JB: Récemment, les Foals à Manchester, j'adore le 2ème album, ainsi que le 1er, et là être au milieu d'anglais bourrés pour un concert de rock c'est juste génial!
Alex: Moi ça remonte! Ça fait trois ans que je ne suis pas allé faire de concert à Paris. Kasabian, je les avais vus plusieurs fois, parce qu'on est vraiment fan, et je les avais vus notamment une fois à Londres, l'un des derniers concerts, ils avaient changé plein de trucs, ils avaient des choristes etc. et la 1ère partie était chanmée aussi. 
La meilleure boîte où jouer? 
Alex: L'installation sonore est pas ouf mais j'aime bien le Baron
JB: J'aimerai bien jouer chez Moune, j'aime bien les trucs petits.

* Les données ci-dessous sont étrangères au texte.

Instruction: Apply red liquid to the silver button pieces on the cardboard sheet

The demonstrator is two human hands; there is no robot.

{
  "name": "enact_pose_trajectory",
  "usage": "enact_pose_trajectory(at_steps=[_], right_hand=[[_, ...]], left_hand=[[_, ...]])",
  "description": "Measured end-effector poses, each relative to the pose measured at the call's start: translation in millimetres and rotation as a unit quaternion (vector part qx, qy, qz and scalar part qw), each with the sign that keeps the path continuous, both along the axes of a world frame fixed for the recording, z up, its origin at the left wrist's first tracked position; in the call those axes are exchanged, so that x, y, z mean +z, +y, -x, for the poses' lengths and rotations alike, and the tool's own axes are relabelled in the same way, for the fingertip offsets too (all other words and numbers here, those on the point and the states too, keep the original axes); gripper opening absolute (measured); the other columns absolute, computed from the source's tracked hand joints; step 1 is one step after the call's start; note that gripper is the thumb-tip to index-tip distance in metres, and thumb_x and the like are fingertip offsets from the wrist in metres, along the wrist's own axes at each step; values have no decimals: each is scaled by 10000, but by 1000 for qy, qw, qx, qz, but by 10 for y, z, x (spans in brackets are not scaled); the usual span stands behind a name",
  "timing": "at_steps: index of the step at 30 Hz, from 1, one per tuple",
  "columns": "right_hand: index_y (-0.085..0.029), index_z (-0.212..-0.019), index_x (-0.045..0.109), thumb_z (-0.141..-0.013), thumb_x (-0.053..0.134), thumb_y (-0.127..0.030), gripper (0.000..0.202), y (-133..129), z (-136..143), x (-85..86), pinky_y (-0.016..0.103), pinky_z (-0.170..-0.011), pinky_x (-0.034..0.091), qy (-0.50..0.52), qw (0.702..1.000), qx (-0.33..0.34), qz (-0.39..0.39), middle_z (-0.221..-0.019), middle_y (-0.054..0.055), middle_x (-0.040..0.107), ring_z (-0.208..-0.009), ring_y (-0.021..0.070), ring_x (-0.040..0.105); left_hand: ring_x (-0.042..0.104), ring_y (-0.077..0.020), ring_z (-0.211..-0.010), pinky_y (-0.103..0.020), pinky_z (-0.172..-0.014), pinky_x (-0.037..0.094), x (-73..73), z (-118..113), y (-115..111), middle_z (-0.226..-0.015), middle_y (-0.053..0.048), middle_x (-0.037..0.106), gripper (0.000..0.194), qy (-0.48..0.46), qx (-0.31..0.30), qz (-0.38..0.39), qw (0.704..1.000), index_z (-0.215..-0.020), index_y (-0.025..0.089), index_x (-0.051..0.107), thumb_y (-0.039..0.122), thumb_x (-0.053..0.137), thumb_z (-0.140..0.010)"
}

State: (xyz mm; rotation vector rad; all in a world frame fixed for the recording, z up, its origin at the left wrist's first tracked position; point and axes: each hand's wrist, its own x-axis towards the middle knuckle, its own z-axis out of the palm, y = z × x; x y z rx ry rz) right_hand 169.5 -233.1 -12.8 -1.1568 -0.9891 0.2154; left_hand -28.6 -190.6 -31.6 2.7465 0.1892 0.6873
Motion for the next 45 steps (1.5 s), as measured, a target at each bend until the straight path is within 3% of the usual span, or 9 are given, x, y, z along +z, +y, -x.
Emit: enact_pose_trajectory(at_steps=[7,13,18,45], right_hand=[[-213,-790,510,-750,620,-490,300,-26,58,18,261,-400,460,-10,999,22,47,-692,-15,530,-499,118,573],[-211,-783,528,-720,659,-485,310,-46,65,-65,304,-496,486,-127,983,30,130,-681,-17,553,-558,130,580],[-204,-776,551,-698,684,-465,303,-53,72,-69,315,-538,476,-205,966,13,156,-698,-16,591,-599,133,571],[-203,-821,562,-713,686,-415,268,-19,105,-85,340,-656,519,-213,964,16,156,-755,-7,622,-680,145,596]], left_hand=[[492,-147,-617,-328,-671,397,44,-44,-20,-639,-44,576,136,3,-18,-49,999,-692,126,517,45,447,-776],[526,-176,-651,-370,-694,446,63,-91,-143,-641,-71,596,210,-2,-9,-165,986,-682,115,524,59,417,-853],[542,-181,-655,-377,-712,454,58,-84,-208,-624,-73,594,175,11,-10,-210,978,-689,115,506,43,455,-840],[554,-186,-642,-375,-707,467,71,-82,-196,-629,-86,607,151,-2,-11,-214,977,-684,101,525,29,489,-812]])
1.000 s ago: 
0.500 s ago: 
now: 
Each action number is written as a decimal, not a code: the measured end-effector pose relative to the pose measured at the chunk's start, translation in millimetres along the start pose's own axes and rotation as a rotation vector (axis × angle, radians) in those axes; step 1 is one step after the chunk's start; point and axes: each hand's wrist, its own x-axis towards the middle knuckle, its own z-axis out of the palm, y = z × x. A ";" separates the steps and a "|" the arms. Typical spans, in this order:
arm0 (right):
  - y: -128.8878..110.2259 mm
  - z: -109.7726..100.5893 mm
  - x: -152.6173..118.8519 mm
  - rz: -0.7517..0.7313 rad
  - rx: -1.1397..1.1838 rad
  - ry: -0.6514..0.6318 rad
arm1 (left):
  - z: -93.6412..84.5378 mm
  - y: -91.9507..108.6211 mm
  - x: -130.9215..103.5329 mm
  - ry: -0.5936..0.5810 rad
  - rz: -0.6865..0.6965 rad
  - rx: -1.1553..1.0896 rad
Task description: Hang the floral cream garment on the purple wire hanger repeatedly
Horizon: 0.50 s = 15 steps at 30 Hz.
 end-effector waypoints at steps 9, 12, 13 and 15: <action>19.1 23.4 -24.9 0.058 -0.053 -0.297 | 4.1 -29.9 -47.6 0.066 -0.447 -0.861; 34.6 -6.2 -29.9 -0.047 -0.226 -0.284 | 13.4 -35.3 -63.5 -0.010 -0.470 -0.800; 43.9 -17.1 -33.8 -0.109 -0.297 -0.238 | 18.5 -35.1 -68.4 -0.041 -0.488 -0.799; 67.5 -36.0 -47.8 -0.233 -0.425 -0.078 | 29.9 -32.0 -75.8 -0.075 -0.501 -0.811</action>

La meilleure salle de concert?
Alex: Là où on rêverait de jouer? La Cigale ou l'Olympia, des salles qu'on n'a pas encore faites, qui sont déjà plus prestigieuses, mais sinon en salles où on a joué: Social Club, Point Éphémère, Flèche D'Or. La Flèche D'or la salle est belle, le son est bon, tu peux avoir un public devant. 
Le meilleur mag' musical? 
JB: Je n'en lis pas beaucoup. De temps en temps un petit NME parce que c'est marrant. Ils vont encenser un groupe pendant une semaine et après dire que c'est de la merde, ils arrivent à créer de l'excitation, chaque semaine il y a un meilleur groupe de tous les temps. Sinon Dirrty Music (clin d'oeil)!
Alex: Je lis parfois Technikart ou les Inrocks mais je ne suis jamais d'accord avec les critiques musiques.
Le meilleur groupe actuel?
Alex: Il ne faut pas que je réponde, ça fait trois jours que j'ai Kanye West dans la tête. De toute façon il n'y a que deux albums que j'écoute en entier Kanye et Foals, ah oui et I Blame Coco, ça en fait trois.
JB: le Phoenix est bien aussi, ah mais il n'est pas de cette année... Bon bah pareil avec Kasabian. Le prochain va être trop bien il paraît, complètement différent.